GIVEN DATA:
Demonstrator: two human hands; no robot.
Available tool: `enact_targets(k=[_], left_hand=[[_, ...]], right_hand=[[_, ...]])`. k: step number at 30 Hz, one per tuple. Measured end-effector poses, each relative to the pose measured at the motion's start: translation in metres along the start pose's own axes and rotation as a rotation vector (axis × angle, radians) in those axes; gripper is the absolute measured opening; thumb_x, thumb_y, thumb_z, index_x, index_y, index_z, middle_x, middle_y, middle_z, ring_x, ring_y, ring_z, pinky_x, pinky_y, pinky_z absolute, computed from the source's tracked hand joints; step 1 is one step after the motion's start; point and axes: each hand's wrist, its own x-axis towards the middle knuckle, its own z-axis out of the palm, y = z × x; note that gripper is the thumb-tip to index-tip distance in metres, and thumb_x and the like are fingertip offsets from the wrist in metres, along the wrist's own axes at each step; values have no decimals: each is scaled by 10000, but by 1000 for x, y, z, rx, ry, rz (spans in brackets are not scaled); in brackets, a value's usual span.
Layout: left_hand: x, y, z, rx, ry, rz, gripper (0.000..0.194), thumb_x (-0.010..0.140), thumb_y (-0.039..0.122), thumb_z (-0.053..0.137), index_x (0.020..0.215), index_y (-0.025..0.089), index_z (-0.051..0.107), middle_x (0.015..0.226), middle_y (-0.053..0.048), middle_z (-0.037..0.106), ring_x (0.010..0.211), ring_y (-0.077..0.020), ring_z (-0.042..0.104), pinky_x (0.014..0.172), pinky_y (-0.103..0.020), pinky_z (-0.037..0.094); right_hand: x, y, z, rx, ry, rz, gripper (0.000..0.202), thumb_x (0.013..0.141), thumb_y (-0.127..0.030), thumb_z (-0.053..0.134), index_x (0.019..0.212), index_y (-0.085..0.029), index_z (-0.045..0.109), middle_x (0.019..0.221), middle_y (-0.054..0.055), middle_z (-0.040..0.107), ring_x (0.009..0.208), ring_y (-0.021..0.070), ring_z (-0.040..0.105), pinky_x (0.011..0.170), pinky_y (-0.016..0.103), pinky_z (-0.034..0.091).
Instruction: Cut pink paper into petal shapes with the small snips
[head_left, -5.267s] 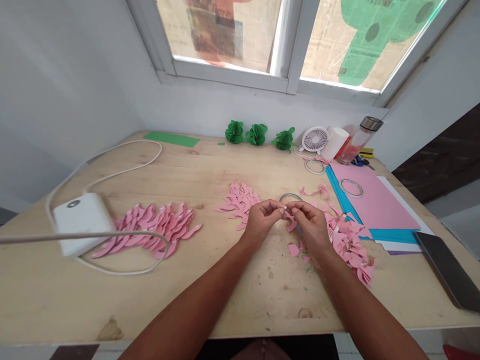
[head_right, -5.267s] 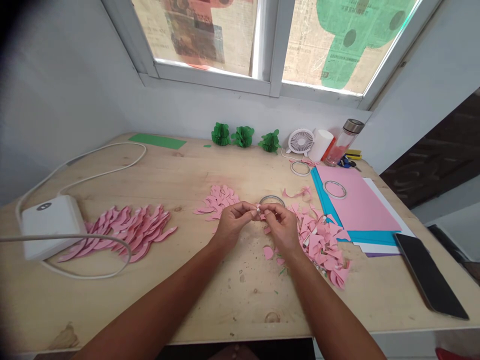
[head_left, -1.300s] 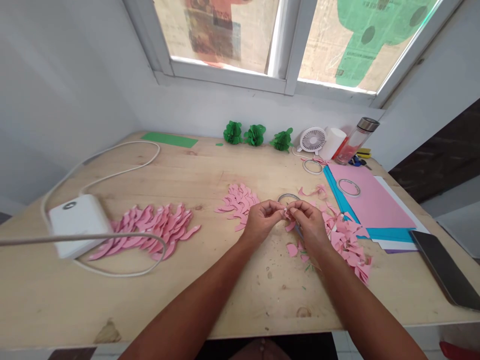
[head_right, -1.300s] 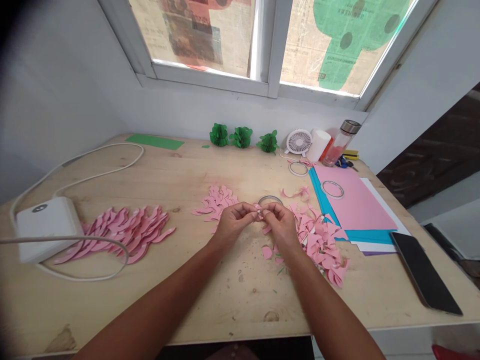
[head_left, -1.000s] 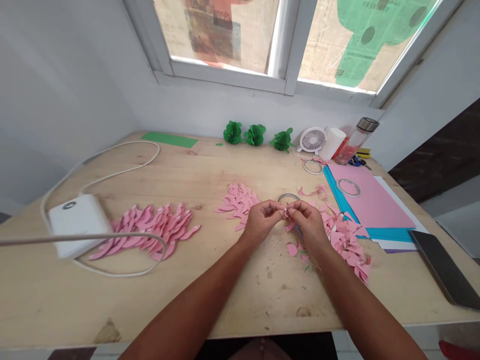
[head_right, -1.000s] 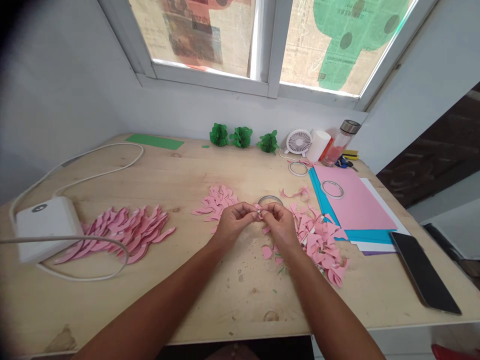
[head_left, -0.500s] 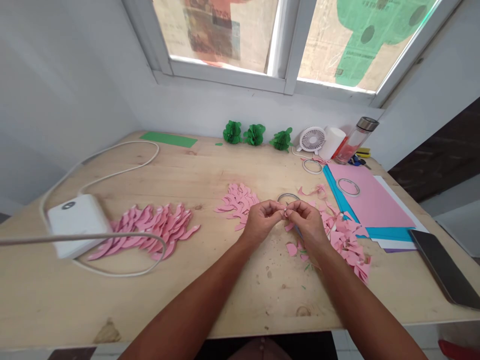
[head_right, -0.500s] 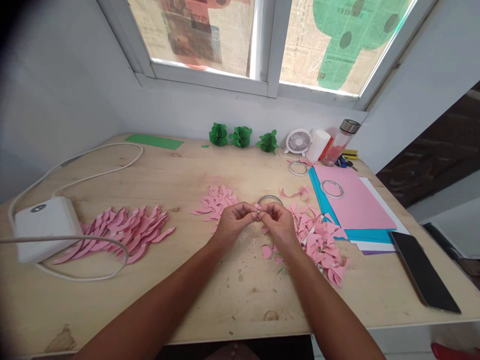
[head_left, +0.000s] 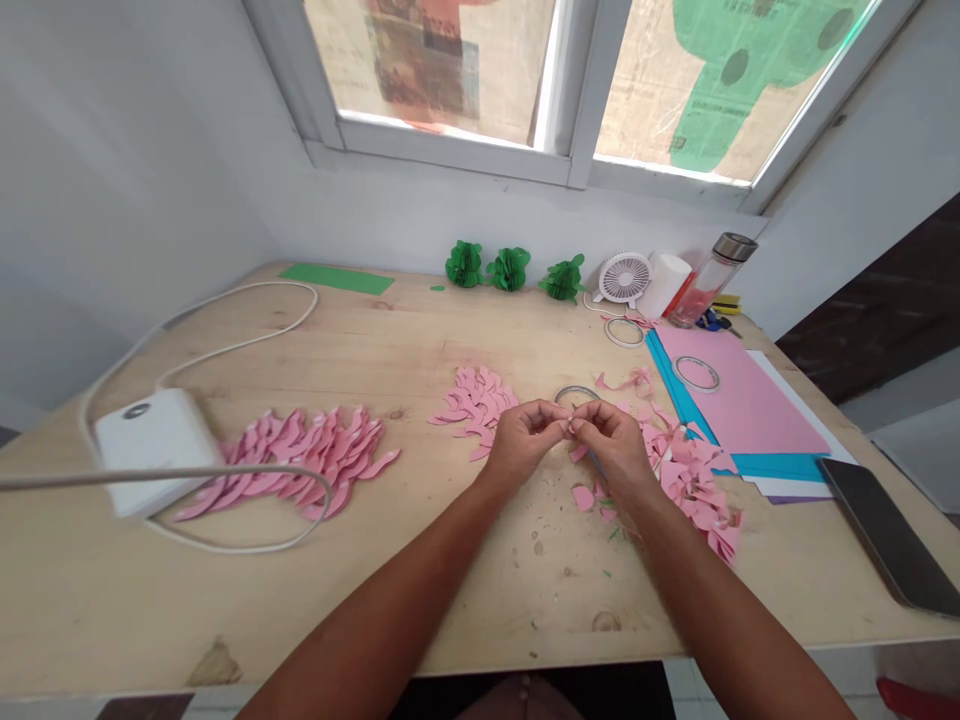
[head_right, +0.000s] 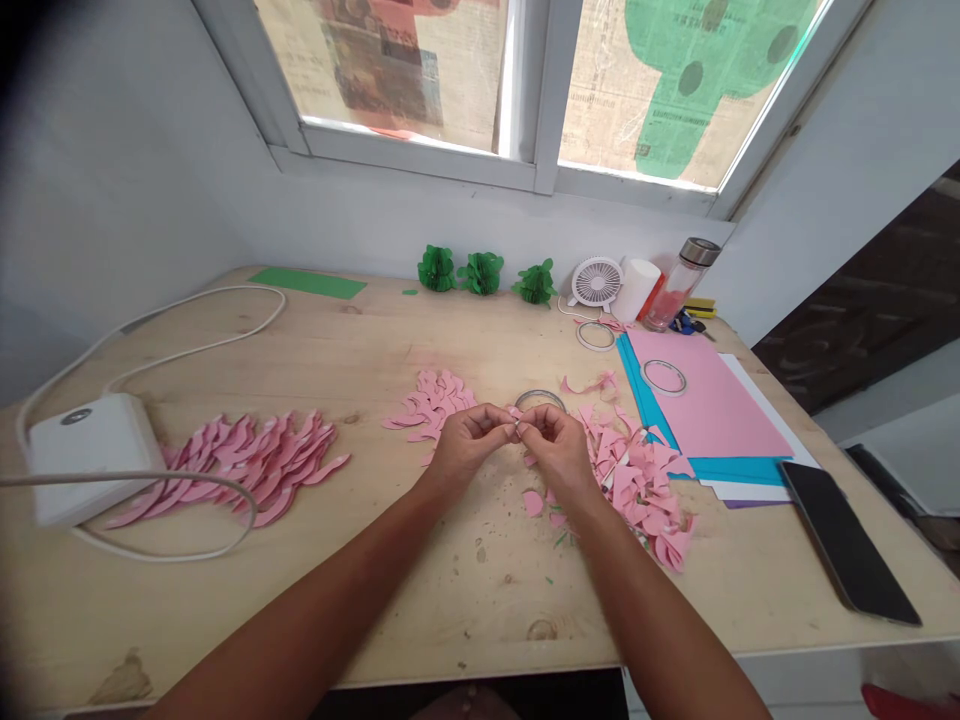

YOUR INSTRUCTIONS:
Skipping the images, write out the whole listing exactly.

ANSWER TO THE PROBLEM:
Demonstrator: two human hands; no robot.
Available tool: `enact_targets(k=[_], left_hand=[[_, ...]], right_hand=[[_, ...]])`. k: step number at 30 Hz, one per tuple. Measured end-effector poses, each relative to the pose measured at the motion's start: translation in metres along the start pose's own axes and rotation as a rotation vector (axis × angle, radians) in those axes; gripper is the absolute measured opening; thumb_x, thumb_y, thumb_z, index_x, index_y, index_z, middle_x, middle_y, middle_z, ring_x, ring_y, ring_z, pinky_x, pinky_y, pinky_z absolute, computed from the source's tracked hand joints; step 1 is one step after the motion's start; point and axes: each hand's wrist, its own x-axis towards the middle knuckle, its own z-axis out of the palm, y = z × x; note that gripper is the thumb-tip to index-tip distance in metres, and thumb_x and the like are fingertip offsets from the wrist in metres, along the wrist's own axes at each step; values have no decimals: each is scaled by 10000, but by 1000 for x, y, z, rx, ry, rz (spans in brackets are not scaled); in brackets, a value's usual span.
Layout: left_hand: x, y, z, rx, ry, rz, gripper (0.000..0.194), thumb_x (-0.010..0.140), thumb_y (-0.039..0.122), thumb_z (-0.053..0.137), index_x (0.020..0.215), index_y (-0.025..0.089), index_z (-0.051..0.107), middle_x (0.015..0.226), middle_y (-0.053..0.048), middle_z (-0.037..0.106), ring_x (0.010..0.211), ring_y (-0.077..0.020), ring_z (-0.042..0.104), pinky_x (0.014..0.172), pinky_y (-0.103..0.020), pinky_z (-0.037..0.094); right_hand: x, y, z, rx, ry, rz, gripper (0.000..0.202), thumb_x (0.013..0.141), thumb_y (-0.127..0.030), thumb_z (-0.053..0.134), index_x (0.019..0.212), index_y (-0.085..0.029), index_z (-0.045..0.109), middle_x (0.019..0.221), middle_y (-0.054..0.055), middle_z (-0.040..0.107), ring_x (0.009..0.208), ring_y (-0.021..0.070), ring_z (-0.040..0.105), pinky_x (0.011..0.170), pinky_y (-0.016..0.103), pinky_z (-0.034..0.091).
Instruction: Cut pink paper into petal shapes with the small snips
[head_left, -5.267s] 
[head_right, -5.267s] 
[head_left, -1.300s] 
[head_right, -1.300s] 
[head_left, -1.000s] 
[head_right, -1.000s] 
[head_left, -0.500s] 
[head_right, -0.500s] 
[head_left, +0.000s] 
[head_right, +0.000s] 

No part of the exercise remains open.